What the exercise asks
From the data below, repeat exactly the lines from the line with "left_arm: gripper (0" to the line with "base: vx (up", both included.

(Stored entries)
* * * * * * *
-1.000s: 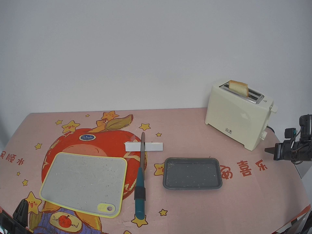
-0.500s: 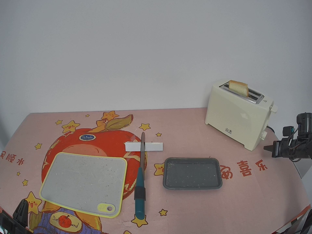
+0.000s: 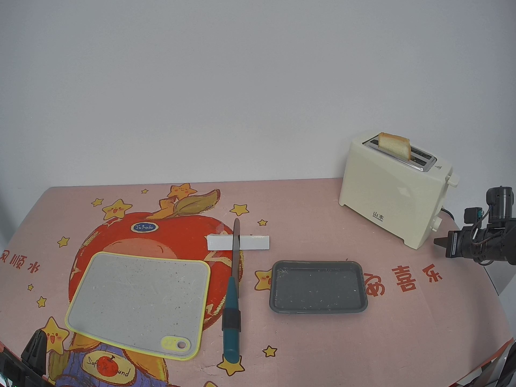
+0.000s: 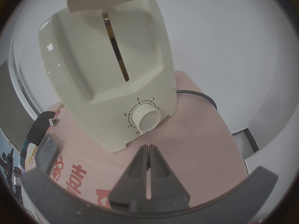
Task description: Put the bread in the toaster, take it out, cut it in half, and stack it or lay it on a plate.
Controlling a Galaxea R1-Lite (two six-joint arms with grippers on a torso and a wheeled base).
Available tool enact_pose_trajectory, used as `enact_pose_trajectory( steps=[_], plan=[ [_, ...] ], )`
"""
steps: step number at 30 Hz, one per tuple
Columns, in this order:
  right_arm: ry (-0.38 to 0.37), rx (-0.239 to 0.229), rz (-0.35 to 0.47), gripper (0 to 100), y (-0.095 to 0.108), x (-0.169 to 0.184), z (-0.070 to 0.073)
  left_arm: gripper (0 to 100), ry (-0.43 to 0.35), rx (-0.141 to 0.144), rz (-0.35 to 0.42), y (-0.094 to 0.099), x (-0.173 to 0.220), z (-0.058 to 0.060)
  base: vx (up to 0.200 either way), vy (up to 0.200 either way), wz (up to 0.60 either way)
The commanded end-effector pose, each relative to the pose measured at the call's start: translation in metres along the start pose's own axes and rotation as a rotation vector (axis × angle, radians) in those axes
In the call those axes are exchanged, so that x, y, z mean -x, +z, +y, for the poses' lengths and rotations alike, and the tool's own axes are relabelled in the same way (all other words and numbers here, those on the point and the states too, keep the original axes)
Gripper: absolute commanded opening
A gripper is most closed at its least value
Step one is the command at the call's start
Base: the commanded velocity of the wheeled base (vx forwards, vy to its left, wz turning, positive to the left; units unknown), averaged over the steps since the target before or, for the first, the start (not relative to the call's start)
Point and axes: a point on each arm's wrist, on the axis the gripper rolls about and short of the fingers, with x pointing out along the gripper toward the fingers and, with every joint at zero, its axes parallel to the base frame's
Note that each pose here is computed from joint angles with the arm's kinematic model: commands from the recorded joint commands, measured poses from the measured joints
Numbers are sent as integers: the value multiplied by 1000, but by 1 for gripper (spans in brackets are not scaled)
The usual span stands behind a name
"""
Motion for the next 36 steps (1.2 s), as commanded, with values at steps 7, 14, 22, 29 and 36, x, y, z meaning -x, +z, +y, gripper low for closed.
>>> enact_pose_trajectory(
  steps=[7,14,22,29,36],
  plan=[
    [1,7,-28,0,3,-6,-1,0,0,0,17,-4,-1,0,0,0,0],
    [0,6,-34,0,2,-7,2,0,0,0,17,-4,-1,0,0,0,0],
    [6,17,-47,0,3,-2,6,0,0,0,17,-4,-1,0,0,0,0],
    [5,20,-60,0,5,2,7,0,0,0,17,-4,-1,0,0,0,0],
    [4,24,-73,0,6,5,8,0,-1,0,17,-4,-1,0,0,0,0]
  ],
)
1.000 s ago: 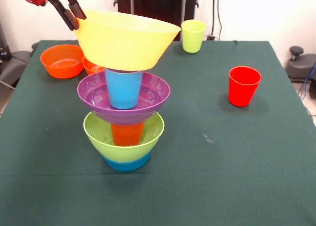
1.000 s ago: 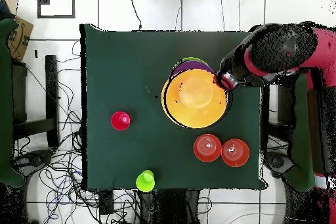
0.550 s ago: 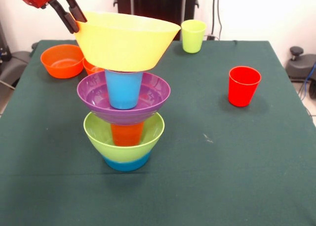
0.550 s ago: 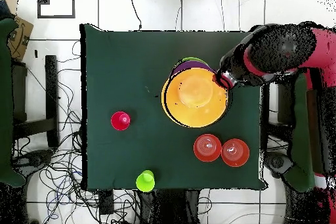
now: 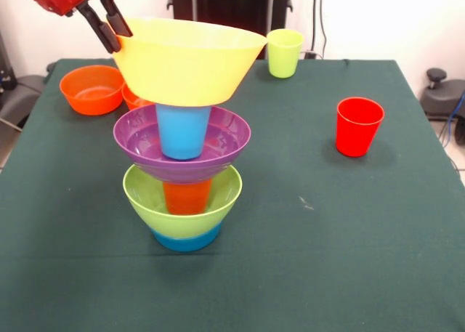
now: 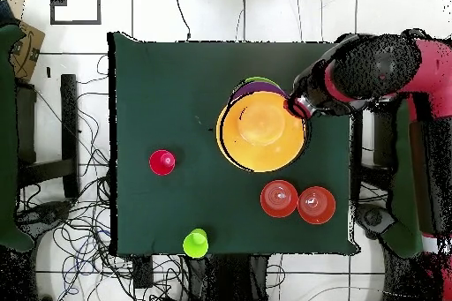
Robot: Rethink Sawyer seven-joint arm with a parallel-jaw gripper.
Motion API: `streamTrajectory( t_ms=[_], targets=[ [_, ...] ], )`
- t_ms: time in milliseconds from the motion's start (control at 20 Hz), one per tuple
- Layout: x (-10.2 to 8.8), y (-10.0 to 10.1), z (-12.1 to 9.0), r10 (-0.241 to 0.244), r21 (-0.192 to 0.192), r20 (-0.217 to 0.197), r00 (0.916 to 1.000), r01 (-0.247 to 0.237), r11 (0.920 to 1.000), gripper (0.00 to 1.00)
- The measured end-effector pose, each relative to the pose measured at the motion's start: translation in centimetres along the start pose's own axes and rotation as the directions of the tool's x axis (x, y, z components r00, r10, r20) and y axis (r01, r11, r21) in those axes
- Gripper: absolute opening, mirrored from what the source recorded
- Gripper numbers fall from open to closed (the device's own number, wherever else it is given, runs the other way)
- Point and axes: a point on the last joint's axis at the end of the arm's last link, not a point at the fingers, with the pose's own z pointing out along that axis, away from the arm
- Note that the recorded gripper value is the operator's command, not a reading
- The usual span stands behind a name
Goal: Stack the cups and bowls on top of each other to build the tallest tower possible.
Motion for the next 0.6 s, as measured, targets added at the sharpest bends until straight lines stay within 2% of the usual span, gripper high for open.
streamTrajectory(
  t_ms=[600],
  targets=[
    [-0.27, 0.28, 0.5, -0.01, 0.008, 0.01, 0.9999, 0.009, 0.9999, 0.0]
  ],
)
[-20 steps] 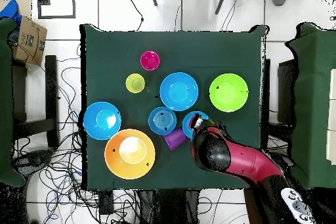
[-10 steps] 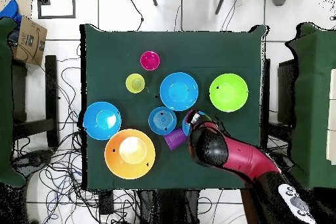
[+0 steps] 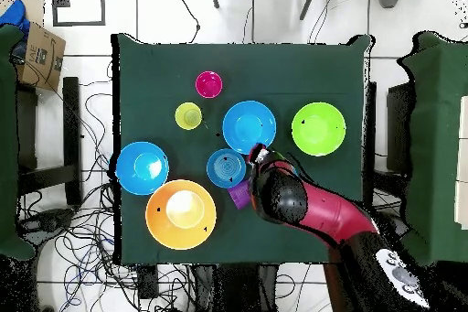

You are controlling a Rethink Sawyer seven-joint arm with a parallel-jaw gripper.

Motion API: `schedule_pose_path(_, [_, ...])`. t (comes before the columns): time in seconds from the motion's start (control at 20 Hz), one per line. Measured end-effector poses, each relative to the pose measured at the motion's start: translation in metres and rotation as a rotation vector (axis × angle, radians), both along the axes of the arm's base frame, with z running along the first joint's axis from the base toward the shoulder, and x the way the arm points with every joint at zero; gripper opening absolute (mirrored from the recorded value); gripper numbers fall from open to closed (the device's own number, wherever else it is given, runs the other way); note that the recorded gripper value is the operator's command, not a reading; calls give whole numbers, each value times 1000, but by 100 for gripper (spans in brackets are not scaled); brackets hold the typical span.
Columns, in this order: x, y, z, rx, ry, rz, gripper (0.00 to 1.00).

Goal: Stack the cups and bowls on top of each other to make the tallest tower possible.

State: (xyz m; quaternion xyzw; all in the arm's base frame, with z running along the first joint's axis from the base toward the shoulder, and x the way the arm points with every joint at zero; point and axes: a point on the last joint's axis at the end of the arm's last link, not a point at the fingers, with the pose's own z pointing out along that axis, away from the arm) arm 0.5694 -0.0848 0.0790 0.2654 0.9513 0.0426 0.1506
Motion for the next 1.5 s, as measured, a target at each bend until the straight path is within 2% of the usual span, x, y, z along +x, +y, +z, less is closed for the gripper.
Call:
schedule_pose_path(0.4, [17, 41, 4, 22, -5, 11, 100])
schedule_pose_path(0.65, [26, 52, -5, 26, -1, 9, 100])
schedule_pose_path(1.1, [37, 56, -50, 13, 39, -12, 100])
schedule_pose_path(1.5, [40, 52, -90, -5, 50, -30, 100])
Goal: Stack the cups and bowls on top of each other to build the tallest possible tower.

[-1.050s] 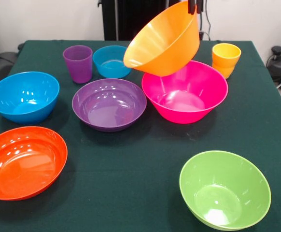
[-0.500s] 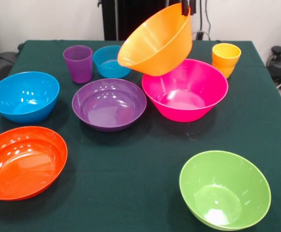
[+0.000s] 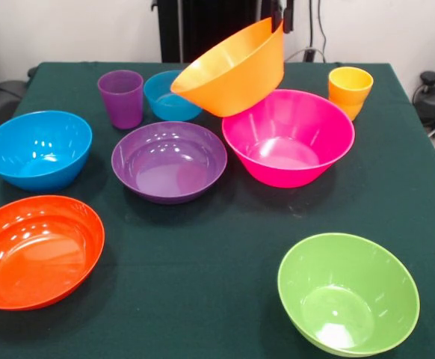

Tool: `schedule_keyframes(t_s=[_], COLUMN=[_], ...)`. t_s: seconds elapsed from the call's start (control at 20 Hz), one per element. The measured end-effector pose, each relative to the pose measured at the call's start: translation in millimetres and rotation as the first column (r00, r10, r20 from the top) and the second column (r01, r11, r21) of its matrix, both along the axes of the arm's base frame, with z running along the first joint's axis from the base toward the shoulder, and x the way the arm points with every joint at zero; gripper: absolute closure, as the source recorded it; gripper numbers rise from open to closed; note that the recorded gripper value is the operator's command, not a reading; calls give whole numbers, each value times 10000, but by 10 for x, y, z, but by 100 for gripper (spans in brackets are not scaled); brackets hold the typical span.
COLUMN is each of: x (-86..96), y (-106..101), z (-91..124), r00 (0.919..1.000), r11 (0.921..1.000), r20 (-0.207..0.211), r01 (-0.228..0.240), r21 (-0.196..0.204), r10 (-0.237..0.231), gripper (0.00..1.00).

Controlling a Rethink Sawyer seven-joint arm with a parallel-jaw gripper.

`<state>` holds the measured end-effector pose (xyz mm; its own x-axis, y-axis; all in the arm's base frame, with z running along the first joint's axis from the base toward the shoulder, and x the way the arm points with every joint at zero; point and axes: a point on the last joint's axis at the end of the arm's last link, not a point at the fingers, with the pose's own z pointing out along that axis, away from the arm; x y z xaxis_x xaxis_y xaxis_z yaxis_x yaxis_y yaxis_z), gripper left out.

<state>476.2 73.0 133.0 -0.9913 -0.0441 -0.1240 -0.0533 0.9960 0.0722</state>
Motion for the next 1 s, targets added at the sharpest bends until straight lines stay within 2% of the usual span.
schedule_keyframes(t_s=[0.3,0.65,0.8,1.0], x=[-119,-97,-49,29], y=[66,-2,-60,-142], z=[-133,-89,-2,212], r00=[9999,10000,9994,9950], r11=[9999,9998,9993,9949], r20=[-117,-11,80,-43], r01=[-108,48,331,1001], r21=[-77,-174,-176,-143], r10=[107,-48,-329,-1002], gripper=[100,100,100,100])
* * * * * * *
Answer to this task
  left_arm: gripper (0 to 100), ry (-0.43 to 0.35), rx (-0.141 to 0.144), rz (-0.35 to 0.42), y (-0.094 to 0.099), x (-0.173 to 0.220), z (-0.058 to 0.060)
  base: vx (up to 0.200 either way), vy (up to 0.200 either way), wz (up to 0.60 either way)

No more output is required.